The Board of Directors and the Managing Director are responsible for the preparation of consolidated financial statements that give a true and fair view in accordance with IFRS Accounting Standards as adopted by the EU, and of financial statements that give a true and fair view in accordance with the laws and regulations governing the preparation of financial statements in Finland and comply with statutory requirements. The Board of Directors and the Managing Director are also responsible for such internal control as they determine is necessary to enable the preparation of financial statements that are free from material misstatement, whether due to fraud or error.

In preparing the financial statements, the Board of Directors and the Managing Director are responsible for assessing the parent company's and the group's ability to continue as a going concern, disclosing, as applicable, matters relating to going concern and using the going concern basis of accounting. The financial statements are prepared using the going concern basis of accounting unless there is an intention to liquidate the parent company or the group or cease operations, or there is no realistic alternative but to do so.

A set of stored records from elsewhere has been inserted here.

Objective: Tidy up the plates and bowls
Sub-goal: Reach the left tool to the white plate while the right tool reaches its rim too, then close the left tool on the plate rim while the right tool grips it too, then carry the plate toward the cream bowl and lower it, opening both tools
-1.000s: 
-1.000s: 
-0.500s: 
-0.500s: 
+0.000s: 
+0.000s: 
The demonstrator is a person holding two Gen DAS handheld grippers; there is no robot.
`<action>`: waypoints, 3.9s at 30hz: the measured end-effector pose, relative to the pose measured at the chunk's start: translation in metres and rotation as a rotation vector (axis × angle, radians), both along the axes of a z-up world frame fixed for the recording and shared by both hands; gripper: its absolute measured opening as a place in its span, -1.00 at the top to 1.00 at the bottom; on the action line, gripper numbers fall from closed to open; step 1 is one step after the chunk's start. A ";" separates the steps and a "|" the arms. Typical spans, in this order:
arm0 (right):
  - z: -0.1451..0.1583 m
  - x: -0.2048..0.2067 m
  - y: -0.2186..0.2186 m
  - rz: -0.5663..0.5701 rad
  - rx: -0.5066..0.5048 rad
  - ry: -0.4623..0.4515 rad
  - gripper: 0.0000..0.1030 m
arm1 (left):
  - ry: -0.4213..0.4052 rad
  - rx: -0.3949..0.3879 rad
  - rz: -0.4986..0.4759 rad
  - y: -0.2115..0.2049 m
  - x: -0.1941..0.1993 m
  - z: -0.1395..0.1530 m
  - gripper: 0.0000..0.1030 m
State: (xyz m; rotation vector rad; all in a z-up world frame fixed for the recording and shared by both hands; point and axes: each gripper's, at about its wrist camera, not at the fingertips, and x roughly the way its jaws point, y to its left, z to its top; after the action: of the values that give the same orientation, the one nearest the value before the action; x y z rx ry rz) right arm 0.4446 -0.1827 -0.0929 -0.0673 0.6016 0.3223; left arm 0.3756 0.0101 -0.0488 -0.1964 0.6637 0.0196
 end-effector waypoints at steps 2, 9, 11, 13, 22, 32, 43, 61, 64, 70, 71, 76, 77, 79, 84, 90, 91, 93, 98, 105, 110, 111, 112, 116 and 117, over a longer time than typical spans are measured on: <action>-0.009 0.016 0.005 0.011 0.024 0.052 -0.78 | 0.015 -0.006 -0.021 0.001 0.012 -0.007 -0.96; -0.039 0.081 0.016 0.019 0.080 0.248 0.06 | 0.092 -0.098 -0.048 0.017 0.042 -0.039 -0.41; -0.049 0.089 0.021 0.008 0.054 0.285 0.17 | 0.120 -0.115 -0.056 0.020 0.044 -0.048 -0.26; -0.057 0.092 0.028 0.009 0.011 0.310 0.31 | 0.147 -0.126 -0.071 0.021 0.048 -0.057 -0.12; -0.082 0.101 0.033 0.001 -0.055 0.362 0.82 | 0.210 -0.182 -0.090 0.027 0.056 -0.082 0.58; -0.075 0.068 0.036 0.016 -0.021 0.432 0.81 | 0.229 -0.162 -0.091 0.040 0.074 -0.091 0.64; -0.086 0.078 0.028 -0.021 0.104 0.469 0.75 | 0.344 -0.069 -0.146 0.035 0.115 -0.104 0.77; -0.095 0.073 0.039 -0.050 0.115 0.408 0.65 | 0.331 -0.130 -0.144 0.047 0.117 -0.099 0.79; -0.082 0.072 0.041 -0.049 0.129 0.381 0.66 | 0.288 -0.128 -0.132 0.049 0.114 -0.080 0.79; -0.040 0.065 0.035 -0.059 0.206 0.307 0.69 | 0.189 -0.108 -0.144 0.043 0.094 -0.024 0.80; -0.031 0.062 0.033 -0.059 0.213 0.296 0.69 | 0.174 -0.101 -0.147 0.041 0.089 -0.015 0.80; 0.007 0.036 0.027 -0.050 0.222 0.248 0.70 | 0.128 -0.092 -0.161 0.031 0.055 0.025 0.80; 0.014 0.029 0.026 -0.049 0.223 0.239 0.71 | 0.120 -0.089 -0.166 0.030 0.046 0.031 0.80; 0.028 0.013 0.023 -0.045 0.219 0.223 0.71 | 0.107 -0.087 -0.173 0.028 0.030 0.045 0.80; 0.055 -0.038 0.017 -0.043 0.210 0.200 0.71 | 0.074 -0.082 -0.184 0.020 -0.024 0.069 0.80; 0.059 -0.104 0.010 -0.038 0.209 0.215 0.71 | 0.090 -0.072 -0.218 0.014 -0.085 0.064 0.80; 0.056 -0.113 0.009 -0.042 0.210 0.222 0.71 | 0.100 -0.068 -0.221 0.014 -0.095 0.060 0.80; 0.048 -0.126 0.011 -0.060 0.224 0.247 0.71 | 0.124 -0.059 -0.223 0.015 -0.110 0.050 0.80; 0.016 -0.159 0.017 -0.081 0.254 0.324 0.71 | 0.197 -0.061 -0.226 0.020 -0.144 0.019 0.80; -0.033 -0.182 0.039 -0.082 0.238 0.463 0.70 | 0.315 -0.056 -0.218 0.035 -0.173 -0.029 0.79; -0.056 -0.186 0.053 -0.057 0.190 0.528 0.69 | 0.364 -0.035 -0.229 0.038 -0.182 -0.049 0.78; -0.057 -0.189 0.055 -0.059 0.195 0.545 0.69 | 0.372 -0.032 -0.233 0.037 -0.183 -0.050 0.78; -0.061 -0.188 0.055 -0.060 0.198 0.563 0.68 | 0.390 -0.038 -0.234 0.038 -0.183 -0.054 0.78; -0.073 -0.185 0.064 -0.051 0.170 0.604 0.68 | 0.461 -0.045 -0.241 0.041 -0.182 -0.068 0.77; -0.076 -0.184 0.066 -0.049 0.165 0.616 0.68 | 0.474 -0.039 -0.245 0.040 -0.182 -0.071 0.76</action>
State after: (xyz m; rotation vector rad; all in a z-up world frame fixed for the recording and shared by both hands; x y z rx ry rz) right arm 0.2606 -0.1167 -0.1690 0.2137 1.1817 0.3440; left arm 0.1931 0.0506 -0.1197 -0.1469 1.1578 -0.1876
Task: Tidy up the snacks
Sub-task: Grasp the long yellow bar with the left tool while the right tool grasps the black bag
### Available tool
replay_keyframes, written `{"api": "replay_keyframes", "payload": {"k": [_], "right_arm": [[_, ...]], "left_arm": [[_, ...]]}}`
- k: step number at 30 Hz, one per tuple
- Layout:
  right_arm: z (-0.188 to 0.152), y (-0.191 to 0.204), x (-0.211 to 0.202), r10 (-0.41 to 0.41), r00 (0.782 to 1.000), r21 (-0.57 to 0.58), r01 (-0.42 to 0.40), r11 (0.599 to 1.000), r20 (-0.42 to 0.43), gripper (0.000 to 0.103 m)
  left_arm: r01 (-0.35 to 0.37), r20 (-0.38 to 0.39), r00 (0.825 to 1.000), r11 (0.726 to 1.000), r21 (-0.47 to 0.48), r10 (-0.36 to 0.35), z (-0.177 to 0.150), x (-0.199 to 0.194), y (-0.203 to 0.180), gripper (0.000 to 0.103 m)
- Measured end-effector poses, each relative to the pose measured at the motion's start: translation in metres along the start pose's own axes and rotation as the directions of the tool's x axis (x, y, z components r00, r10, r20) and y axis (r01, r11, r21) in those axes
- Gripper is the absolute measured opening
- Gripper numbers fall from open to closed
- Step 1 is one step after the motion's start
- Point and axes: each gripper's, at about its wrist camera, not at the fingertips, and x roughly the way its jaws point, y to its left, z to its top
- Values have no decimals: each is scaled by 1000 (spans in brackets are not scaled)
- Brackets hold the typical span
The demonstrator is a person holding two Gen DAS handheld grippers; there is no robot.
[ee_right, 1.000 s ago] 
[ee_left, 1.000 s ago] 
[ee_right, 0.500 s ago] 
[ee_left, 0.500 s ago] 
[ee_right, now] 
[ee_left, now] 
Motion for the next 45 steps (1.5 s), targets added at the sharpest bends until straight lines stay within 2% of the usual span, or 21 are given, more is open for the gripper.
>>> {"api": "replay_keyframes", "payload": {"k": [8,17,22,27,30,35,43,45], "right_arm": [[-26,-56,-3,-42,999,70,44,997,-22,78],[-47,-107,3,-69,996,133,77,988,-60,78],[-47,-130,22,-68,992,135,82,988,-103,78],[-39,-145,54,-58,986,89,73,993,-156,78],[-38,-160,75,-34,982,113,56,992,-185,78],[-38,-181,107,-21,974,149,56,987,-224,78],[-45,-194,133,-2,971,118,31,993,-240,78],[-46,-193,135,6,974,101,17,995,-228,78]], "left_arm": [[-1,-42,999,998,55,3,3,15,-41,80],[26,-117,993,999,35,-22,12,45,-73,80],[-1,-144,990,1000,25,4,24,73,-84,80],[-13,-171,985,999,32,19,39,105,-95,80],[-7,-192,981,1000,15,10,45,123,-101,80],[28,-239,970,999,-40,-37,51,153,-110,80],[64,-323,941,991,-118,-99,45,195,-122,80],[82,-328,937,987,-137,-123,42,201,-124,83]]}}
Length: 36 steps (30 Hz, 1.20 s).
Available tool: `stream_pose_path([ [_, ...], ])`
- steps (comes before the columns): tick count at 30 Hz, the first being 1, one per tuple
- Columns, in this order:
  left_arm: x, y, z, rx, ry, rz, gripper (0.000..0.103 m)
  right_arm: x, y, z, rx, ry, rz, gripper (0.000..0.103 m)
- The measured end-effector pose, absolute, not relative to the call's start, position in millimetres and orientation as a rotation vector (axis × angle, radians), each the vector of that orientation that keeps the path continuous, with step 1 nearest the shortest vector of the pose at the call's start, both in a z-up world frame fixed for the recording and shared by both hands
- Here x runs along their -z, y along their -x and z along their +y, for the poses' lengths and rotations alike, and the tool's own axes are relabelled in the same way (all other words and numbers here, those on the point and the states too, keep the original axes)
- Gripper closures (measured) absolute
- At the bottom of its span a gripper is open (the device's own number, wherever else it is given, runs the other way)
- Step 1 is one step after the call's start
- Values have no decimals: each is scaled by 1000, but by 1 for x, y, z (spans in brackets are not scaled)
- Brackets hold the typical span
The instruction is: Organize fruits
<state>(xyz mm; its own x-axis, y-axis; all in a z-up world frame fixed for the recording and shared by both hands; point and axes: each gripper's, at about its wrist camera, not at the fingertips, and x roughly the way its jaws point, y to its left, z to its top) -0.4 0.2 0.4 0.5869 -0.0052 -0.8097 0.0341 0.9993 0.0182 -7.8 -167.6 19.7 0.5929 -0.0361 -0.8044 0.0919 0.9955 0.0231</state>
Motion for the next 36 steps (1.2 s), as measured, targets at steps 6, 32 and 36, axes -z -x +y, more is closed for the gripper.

Auditor's Responsibilities for the Audit of the Financial Statements

Our objectives are to obtain reasonable assurance about whether the financial statements as a whole are free from material misstatement, whether due to fraud or error, and to issue an auditor's report that includes our opinion. Reasonable assurance is a high level of assurance but is not a guarantee that an audit conducted in accordance with good auditing practice will always detect a material misstatement when it exists. Misstatements can arise from fraud or error and are considered material if, individually or in the aggregate, they could reasonably be expected to influence the economic decisions of users taken on the basis of the financial statements.

As part of an audit in accordance with good auditing practice, we exercise professional judgment and maintain professional skepticism throughout the audit. We also:

• Identify and assess the risks of material misstatement of the financial statements, whether due to fraud or error, design and perform audit procedures responsive to those risks, and obtain audit evidence that is sufficient and appropriate to provide a basis for our opinion. The risk of not detecting a material misstatement resulting from fraud is higher than for one resulting from error, as fraud may involve collusion, forgery, intentional omissions, misrepresentations, or the override of internal control.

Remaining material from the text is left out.